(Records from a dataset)
◆ ◆ ◆
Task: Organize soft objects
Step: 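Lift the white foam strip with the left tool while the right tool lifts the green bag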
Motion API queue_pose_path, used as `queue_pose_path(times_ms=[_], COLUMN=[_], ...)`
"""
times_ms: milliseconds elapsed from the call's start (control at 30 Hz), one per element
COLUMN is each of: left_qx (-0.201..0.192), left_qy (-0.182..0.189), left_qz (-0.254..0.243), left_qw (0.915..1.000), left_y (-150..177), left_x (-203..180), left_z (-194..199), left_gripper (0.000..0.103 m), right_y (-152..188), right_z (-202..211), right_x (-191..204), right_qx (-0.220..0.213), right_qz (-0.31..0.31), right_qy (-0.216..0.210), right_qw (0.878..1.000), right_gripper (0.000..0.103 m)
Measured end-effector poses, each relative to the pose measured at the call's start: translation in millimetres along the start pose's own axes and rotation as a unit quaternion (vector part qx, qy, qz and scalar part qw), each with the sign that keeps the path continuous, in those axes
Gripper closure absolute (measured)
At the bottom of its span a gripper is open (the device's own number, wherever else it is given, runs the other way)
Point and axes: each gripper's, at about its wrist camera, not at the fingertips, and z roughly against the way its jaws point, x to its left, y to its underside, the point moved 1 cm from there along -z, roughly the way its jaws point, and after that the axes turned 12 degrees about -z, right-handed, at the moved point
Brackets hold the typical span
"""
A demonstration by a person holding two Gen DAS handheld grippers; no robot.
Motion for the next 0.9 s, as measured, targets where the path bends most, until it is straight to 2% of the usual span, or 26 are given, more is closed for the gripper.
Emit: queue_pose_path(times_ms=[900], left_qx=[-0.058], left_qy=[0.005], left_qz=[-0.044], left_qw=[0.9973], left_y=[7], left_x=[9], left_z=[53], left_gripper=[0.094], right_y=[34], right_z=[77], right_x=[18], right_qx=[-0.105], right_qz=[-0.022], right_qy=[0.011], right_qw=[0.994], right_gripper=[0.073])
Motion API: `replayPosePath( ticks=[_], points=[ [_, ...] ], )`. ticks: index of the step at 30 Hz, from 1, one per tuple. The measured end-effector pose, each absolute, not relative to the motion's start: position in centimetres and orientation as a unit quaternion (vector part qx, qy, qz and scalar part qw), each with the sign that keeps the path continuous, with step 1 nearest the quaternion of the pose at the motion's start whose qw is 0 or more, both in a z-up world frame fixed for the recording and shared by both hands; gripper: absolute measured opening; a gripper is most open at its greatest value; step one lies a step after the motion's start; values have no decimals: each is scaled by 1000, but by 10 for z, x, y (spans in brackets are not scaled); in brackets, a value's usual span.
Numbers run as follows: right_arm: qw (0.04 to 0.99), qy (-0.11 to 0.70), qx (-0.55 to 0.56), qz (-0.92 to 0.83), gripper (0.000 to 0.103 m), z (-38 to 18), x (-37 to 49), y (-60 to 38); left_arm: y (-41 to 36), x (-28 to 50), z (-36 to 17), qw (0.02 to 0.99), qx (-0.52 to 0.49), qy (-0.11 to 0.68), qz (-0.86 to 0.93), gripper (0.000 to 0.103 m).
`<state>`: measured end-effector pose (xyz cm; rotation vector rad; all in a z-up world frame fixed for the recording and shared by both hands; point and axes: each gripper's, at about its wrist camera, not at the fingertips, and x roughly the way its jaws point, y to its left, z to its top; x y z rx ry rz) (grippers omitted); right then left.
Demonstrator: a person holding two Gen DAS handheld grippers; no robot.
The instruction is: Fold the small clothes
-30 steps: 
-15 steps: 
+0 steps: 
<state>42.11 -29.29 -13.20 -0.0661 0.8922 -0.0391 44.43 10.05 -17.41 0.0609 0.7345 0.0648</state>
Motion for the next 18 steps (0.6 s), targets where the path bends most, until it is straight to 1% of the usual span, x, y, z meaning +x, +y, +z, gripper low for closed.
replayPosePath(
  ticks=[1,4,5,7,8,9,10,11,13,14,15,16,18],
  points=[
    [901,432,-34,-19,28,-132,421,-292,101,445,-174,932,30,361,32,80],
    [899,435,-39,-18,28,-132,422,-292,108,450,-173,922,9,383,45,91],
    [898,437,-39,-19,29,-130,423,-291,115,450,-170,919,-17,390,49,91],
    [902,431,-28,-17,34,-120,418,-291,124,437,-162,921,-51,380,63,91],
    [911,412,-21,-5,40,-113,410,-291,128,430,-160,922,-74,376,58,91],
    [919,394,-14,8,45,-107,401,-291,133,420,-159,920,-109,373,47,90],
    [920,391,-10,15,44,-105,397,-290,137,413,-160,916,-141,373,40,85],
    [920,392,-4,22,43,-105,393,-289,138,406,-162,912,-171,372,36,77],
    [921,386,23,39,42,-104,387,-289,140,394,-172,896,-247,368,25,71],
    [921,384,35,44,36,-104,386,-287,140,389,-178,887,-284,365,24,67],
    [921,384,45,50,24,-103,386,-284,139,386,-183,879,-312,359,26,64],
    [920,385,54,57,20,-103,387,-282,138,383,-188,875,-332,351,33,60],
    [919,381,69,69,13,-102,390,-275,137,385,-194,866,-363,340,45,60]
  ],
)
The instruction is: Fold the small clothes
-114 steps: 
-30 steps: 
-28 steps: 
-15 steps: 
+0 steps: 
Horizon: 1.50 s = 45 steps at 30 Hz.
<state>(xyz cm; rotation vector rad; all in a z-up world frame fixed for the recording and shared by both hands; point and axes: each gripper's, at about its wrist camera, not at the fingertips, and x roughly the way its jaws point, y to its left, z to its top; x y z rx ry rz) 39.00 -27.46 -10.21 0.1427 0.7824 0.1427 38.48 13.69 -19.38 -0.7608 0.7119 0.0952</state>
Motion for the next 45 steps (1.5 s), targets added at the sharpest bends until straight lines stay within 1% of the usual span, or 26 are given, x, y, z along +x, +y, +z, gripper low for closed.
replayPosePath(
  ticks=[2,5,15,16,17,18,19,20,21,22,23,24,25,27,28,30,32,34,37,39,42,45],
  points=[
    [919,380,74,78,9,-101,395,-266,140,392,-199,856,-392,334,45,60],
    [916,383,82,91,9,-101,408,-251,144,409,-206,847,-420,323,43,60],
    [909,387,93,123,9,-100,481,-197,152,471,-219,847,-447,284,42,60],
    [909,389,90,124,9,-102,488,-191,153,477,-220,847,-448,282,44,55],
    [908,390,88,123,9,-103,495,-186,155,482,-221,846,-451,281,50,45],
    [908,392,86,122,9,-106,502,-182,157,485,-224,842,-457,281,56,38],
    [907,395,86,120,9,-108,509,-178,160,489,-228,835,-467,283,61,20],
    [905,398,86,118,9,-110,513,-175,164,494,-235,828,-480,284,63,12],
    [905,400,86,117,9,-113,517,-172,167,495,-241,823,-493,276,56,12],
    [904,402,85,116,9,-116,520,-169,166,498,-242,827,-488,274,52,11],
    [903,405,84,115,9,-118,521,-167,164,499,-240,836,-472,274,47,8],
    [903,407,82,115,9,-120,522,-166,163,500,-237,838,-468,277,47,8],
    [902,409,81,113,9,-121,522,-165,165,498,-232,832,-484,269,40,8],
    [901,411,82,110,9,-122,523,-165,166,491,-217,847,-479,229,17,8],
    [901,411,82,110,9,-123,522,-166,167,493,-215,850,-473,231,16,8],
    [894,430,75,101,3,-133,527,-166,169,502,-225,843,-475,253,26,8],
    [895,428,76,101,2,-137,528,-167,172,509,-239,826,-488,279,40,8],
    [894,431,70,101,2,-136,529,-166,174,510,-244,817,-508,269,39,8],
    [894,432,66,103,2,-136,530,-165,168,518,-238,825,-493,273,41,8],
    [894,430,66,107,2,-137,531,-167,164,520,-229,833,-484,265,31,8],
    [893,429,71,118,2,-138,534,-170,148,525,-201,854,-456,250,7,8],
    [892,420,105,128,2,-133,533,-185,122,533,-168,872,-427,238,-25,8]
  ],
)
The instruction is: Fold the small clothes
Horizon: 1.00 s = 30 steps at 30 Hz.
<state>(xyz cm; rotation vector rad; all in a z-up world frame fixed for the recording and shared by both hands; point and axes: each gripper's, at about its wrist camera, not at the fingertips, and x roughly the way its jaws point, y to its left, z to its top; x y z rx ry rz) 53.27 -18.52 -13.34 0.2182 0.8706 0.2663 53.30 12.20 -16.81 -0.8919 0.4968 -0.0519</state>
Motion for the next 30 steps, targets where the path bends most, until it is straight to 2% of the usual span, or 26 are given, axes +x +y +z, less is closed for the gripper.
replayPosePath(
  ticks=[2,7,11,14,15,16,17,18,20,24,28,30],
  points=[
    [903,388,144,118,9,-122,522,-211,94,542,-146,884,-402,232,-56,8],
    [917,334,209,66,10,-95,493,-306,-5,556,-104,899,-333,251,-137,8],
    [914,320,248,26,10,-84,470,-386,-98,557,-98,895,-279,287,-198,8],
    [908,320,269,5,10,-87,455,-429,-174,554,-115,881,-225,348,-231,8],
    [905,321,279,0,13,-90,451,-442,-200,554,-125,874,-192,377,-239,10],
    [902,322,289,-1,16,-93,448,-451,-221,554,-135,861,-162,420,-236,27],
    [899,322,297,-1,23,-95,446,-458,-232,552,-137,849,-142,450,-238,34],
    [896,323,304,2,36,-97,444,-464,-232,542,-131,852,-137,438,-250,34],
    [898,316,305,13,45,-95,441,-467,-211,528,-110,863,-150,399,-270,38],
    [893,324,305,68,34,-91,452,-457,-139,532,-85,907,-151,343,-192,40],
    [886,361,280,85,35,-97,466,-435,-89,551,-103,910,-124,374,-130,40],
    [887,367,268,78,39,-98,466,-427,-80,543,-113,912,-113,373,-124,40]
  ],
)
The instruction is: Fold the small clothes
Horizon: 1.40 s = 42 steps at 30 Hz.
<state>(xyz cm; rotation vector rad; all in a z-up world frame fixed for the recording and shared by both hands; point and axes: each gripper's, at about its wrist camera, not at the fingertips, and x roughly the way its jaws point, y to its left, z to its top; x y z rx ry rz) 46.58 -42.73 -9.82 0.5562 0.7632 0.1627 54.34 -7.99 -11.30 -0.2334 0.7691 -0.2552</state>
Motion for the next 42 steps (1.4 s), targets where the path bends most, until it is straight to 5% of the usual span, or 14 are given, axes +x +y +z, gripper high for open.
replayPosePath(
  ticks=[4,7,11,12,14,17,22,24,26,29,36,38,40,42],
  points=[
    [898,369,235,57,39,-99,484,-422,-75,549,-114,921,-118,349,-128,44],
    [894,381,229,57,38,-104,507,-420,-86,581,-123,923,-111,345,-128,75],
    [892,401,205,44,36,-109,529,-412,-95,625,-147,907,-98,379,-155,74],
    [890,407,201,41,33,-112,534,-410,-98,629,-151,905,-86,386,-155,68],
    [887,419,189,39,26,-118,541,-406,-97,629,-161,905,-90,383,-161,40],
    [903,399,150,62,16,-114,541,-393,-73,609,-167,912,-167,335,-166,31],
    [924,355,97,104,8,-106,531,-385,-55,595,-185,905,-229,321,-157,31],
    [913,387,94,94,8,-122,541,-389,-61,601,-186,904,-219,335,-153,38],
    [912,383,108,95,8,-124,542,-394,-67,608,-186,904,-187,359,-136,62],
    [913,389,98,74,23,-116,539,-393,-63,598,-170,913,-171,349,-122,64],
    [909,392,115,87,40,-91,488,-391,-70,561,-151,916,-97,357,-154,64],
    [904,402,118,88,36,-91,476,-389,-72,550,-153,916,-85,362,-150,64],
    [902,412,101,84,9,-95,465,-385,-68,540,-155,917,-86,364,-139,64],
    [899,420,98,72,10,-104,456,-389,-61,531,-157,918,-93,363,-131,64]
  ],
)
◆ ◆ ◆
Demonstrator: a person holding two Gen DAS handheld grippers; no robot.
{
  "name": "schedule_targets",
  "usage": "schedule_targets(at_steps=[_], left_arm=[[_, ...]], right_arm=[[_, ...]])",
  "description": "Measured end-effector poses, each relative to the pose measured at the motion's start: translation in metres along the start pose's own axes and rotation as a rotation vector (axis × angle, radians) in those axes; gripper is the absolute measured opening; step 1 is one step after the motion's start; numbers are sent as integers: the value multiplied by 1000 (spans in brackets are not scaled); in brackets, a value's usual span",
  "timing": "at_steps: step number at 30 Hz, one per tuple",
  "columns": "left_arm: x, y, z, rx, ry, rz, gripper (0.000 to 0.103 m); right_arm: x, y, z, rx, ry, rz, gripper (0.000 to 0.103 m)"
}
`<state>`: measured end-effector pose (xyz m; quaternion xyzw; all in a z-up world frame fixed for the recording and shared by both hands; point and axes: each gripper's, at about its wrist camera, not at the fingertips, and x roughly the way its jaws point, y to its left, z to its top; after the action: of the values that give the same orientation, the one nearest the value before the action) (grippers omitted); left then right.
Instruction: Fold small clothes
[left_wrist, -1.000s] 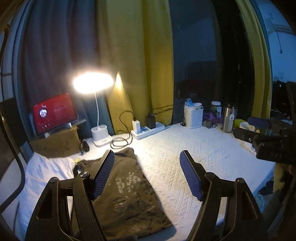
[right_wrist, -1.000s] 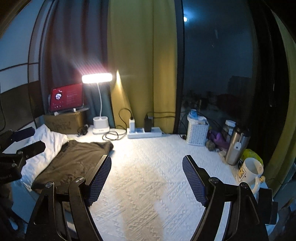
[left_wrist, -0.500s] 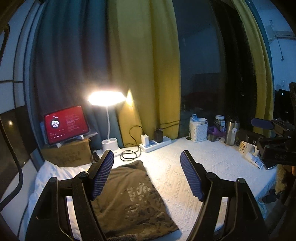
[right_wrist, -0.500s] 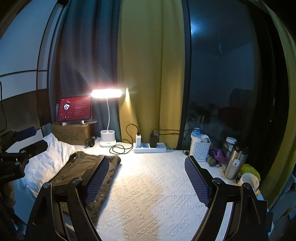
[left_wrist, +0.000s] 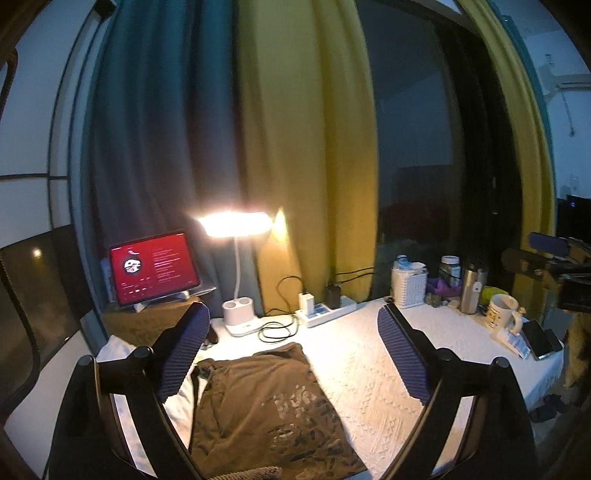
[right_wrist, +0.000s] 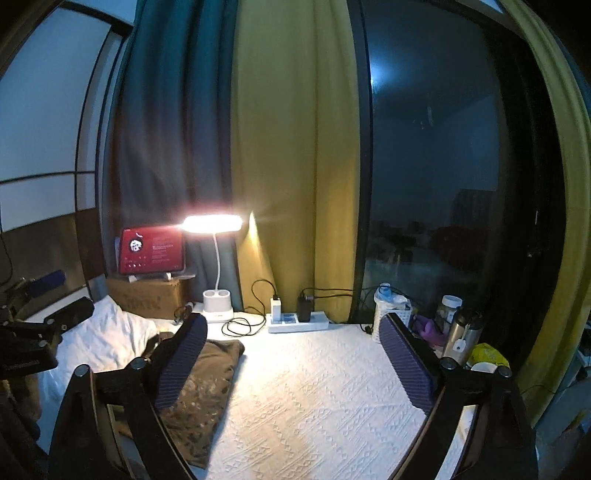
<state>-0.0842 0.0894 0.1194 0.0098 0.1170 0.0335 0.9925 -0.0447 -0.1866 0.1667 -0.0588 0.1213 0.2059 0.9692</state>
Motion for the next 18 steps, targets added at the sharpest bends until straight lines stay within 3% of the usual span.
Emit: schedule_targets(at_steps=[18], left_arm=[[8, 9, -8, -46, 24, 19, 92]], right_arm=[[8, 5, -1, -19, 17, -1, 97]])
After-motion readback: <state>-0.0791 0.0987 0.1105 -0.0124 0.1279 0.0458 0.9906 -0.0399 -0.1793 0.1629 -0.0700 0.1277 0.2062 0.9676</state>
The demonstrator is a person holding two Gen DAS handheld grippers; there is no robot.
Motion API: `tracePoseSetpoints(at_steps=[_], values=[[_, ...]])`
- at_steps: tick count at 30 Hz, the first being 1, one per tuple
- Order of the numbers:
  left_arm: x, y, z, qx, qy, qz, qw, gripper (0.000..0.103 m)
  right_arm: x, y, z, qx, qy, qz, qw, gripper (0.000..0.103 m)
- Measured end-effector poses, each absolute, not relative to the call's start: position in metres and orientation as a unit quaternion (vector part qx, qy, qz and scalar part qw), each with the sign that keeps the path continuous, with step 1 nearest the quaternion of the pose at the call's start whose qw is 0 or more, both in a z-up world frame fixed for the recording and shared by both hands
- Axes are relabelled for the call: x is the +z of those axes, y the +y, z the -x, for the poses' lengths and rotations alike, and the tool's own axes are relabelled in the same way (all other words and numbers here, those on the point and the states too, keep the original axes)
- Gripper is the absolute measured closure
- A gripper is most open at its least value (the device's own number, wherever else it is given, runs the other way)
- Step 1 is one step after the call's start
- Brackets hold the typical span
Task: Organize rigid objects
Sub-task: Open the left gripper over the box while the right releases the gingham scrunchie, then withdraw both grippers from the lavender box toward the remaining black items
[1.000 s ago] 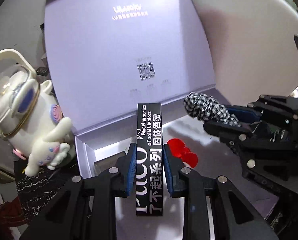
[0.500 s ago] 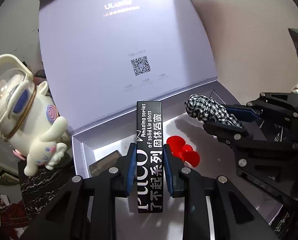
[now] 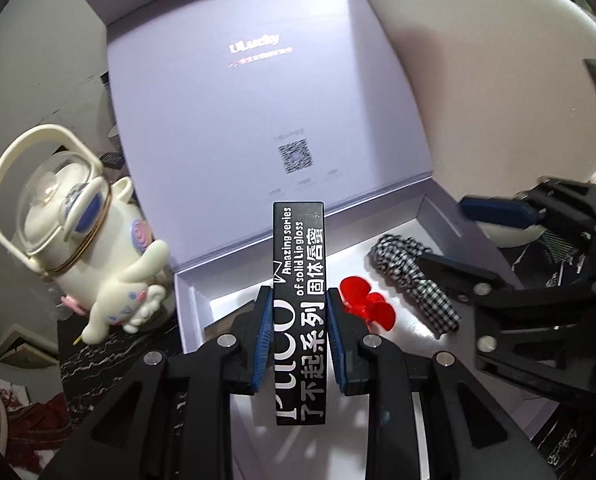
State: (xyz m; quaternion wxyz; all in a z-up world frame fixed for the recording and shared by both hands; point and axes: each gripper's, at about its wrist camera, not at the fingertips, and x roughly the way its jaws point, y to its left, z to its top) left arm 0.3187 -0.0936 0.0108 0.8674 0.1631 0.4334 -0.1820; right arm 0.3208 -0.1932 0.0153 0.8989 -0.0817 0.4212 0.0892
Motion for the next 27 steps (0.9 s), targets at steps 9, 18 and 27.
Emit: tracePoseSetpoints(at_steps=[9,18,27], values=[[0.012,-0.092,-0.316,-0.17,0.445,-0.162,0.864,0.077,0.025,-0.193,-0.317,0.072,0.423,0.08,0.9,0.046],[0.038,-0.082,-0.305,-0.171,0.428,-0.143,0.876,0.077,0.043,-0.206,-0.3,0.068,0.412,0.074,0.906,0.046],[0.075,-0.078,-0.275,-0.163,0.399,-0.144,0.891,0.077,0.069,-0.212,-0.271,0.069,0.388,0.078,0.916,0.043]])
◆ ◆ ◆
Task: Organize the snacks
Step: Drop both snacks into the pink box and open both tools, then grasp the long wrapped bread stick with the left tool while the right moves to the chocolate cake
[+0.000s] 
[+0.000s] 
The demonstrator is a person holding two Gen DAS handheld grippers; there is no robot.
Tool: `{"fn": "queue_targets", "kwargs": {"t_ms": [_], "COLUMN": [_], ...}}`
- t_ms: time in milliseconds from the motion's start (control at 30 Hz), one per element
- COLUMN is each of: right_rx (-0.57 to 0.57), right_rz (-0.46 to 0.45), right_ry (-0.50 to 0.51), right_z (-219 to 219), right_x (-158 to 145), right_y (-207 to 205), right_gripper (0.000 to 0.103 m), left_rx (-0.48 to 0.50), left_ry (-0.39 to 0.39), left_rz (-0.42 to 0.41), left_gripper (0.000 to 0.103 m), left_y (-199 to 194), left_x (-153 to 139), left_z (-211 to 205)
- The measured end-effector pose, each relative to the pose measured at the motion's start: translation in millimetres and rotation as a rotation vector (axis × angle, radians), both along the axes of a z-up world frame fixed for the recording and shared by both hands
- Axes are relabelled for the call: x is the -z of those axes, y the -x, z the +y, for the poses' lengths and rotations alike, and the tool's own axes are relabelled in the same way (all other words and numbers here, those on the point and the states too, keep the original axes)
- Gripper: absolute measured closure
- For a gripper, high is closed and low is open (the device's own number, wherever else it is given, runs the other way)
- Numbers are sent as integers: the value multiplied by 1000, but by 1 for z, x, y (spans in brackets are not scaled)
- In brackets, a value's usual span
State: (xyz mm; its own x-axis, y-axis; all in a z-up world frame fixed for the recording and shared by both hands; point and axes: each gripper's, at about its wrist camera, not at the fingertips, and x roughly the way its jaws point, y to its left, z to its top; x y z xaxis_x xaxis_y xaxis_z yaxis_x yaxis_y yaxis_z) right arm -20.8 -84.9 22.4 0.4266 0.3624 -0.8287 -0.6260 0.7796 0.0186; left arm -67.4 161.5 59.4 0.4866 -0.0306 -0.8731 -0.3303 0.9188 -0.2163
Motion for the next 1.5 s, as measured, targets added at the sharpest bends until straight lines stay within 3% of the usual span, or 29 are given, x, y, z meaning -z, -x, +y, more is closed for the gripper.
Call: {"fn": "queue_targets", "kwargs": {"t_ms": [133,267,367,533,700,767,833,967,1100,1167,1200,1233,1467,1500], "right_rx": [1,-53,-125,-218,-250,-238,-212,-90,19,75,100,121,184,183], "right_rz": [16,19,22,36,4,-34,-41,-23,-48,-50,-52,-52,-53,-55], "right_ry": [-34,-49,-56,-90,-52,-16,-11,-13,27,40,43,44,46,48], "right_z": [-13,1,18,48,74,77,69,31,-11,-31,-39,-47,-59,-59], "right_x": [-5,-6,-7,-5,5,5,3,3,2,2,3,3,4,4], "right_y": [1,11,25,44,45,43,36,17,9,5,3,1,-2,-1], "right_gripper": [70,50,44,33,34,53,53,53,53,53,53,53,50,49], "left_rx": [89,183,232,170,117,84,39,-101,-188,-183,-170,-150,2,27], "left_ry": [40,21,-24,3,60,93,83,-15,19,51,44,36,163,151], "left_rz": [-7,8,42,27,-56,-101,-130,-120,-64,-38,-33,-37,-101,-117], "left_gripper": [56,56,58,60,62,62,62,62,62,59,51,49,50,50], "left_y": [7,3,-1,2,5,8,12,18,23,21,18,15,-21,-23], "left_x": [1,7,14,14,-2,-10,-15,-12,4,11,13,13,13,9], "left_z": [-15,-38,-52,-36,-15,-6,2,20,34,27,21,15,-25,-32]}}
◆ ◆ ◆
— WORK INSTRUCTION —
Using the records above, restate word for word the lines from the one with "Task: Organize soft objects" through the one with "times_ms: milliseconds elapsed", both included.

— WRITTEN SOLUTION —
Task: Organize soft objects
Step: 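Lift the white foam strip with the left tool while the right tool lifts the green bag
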Motion API queue_pose_path, used as `queue_pose_path(times_ms=[_], COLUMN=[_], ...)`
"""
times_ms: milliseconds elapsed from the call's start (control at 30 Hz), one per element

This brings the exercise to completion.